Required work: Look through the records and copy each line with the string "find" in it.

Dataset extract:

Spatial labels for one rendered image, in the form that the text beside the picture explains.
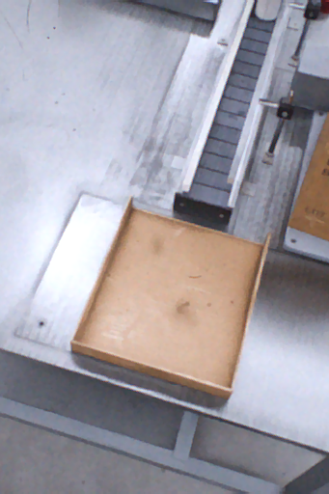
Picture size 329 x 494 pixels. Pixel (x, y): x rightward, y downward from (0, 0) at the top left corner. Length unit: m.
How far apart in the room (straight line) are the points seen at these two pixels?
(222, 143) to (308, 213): 0.22
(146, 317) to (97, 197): 0.26
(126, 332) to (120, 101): 0.52
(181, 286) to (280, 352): 0.20
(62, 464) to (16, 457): 0.13
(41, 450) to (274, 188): 1.01
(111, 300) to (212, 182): 0.29
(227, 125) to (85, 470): 1.04
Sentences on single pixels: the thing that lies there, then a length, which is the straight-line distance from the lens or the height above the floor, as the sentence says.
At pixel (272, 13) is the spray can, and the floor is 0.90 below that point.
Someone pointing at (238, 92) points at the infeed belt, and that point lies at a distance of 1.25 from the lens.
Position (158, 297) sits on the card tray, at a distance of 0.99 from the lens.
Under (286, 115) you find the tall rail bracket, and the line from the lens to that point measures 1.12.
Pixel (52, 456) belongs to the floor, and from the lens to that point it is 1.76.
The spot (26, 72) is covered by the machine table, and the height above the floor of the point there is 0.83.
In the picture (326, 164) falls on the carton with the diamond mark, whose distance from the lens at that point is 0.96.
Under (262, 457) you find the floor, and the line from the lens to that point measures 1.81.
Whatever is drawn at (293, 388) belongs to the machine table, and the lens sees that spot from 0.98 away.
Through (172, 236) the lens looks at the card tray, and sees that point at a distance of 1.06.
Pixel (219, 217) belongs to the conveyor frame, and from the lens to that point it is 1.08.
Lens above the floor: 1.72
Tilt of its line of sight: 59 degrees down
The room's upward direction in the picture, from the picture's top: 9 degrees clockwise
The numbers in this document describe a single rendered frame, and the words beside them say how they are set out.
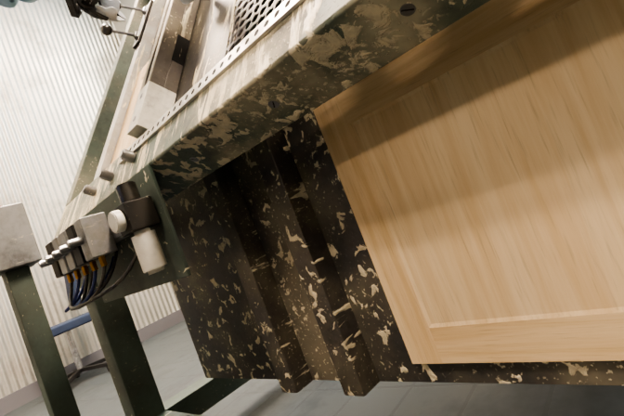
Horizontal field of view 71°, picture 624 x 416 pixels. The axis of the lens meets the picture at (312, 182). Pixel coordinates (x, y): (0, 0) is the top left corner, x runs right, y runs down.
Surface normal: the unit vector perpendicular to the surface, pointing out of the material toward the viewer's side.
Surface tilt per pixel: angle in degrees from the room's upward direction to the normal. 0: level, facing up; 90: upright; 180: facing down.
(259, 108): 146
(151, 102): 90
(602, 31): 90
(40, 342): 90
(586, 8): 90
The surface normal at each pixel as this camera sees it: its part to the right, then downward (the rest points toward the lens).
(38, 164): 0.73, -0.32
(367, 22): -0.06, 0.89
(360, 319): -0.65, 0.22
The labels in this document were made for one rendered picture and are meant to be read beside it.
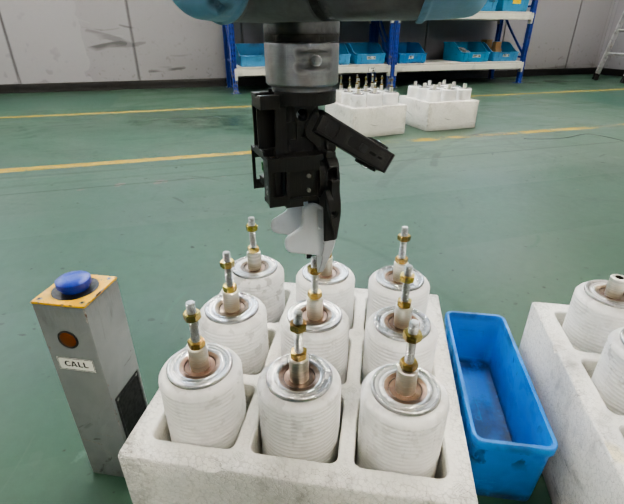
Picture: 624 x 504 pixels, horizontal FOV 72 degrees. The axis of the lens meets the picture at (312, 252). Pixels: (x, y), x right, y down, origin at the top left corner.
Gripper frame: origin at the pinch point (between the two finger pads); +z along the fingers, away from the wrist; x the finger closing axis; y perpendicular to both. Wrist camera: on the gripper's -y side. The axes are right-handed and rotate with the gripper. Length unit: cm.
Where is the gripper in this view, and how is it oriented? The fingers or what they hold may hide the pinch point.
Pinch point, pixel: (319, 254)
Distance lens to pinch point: 54.5
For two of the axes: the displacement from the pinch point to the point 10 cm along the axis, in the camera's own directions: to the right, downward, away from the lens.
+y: -9.3, 1.7, -3.2
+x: 3.6, 4.3, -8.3
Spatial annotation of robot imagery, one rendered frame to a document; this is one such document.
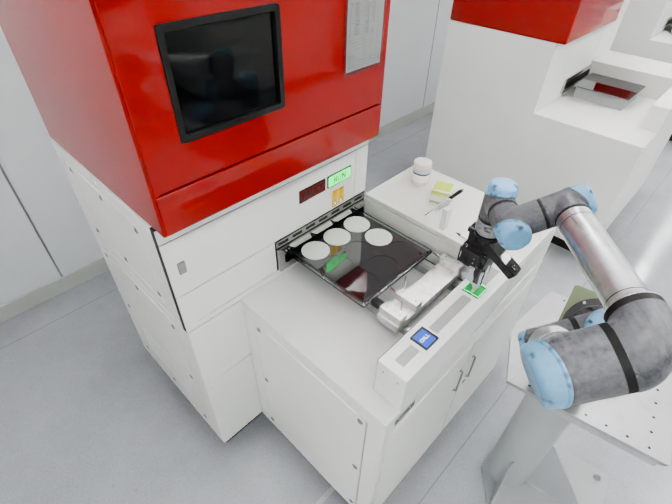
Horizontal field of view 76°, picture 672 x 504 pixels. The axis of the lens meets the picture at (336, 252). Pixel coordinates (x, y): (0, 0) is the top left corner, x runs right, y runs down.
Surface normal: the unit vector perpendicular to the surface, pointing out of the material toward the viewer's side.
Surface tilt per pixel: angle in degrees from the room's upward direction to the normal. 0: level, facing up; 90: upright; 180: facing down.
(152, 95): 90
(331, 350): 0
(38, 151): 90
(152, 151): 90
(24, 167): 90
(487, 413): 0
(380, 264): 0
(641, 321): 19
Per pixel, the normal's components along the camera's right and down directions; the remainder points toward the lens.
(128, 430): 0.02, -0.76
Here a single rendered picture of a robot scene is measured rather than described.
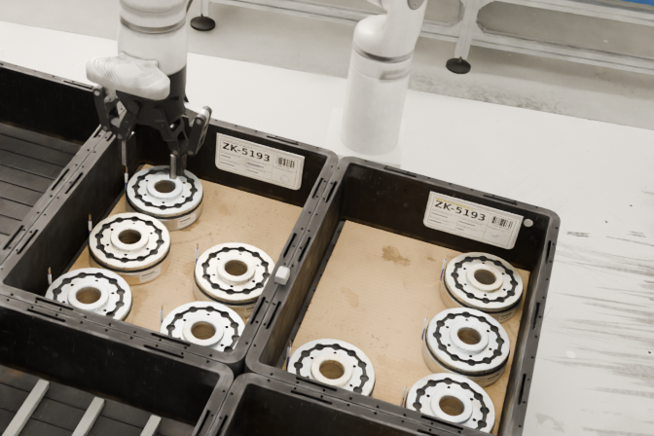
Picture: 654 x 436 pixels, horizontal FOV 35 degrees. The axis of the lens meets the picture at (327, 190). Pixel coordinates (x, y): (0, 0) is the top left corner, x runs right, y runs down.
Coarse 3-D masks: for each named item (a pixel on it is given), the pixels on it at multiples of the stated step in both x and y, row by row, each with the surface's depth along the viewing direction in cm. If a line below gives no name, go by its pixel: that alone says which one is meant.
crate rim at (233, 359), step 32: (224, 128) 141; (96, 160) 133; (64, 192) 127; (320, 192) 133; (288, 256) 123; (0, 288) 114; (96, 320) 112; (256, 320) 115; (192, 352) 110; (224, 352) 111
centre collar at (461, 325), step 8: (456, 328) 126; (464, 328) 127; (472, 328) 127; (480, 328) 126; (456, 336) 125; (480, 336) 126; (488, 336) 126; (456, 344) 124; (464, 344) 124; (480, 344) 125; (488, 344) 125; (472, 352) 124
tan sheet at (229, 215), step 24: (144, 168) 148; (216, 192) 146; (240, 192) 146; (216, 216) 142; (240, 216) 143; (264, 216) 143; (288, 216) 144; (192, 240) 138; (216, 240) 138; (240, 240) 139; (264, 240) 139; (192, 264) 135; (144, 288) 130; (168, 288) 131; (192, 288) 131; (144, 312) 127; (168, 312) 128
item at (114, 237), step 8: (128, 224) 134; (112, 232) 132; (120, 232) 132; (136, 232) 133; (144, 232) 133; (112, 240) 131; (144, 240) 132; (120, 248) 130; (128, 248) 130; (136, 248) 130
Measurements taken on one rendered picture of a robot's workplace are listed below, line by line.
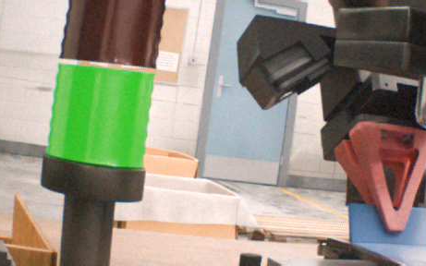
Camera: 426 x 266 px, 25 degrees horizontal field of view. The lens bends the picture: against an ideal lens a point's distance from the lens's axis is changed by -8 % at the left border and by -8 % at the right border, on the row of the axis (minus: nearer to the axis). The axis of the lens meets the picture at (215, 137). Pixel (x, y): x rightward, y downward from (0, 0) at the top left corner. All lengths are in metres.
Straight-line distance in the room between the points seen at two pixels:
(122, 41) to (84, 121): 0.03
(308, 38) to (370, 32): 0.16
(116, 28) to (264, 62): 0.35
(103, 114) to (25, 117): 11.03
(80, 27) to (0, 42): 11.00
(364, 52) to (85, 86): 0.25
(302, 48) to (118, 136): 0.38
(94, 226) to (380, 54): 0.24
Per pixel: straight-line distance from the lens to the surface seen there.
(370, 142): 0.70
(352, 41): 0.59
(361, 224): 0.69
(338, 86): 0.73
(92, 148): 0.35
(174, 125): 11.60
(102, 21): 0.35
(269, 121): 11.84
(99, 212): 0.36
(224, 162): 11.74
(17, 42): 11.36
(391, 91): 0.69
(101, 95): 0.35
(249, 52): 0.71
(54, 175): 0.36
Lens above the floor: 1.08
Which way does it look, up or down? 3 degrees down
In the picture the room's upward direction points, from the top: 8 degrees clockwise
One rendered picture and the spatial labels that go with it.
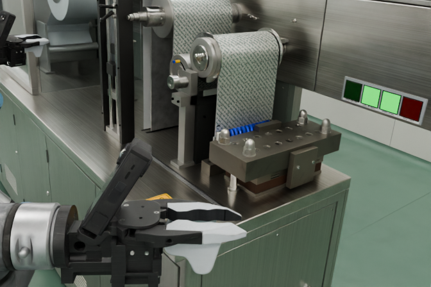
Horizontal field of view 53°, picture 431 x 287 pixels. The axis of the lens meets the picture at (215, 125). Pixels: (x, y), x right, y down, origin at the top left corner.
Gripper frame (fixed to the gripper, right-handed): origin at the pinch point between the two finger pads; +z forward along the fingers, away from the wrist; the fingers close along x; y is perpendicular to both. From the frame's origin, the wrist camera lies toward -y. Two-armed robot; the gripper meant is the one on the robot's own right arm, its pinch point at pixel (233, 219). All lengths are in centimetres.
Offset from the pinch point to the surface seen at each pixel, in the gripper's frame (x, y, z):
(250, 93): -84, -2, 16
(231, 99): -80, 0, 10
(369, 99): -69, -3, 47
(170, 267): -51, 38, -7
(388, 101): -64, -4, 50
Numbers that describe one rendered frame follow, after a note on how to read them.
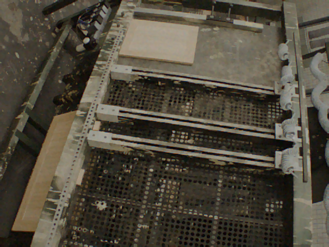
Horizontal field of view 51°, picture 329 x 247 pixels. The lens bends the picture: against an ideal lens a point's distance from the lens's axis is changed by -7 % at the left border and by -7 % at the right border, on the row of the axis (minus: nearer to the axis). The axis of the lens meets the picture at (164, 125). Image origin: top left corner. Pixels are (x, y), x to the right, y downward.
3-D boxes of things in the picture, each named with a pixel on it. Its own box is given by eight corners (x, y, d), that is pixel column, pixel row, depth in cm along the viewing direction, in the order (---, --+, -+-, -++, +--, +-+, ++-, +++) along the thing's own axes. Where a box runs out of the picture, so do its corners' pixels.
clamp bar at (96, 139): (93, 133, 203) (86, 107, 183) (302, 165, 193) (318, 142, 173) (87, 149, 197) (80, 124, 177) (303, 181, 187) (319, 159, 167)
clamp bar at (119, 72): (114, 69, 231) (111, 42, 211) (299, 96, 221) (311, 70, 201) (110, 81, 225) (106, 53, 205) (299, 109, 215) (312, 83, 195)
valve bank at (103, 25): (86, 1, 264) (110, -10, 253) (96, 14, 274) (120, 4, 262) (63, 45, 236) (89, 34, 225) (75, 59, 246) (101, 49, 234)
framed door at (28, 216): (56, 117, 265) (54, 116, 263) (113, 103, 238) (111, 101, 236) (13, 231, 214) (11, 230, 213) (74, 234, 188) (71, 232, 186)
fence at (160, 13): (135, 11, 265) (135, 7, 262) (261, 28, 257) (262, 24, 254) (134, 15, 263) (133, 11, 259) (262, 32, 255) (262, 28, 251)
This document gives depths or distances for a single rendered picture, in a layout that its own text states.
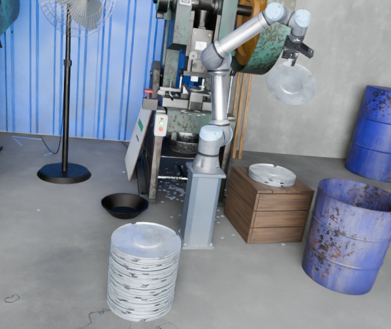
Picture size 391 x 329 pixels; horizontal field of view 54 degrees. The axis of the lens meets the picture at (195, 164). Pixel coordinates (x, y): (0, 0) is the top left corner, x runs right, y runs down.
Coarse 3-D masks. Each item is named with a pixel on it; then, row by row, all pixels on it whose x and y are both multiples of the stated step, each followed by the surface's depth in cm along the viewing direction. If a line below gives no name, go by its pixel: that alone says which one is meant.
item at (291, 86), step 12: (276, 72) 217; (288, 72) 214; (300, 72) 211; (276, 84) 223; (288, 84) 221; (300, 84) 217; (312, 84) 213; (276, 96) 230; (288, 96) 226; (300, 96) 222; (312, 96) 219
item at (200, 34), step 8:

Written solution:
Under (286, 115) you find the tall rail bracket, and the line from the lens to that point measures 1.12.
Under (262, 457) you find the floor, and the line from the lens to that point measures 1.81.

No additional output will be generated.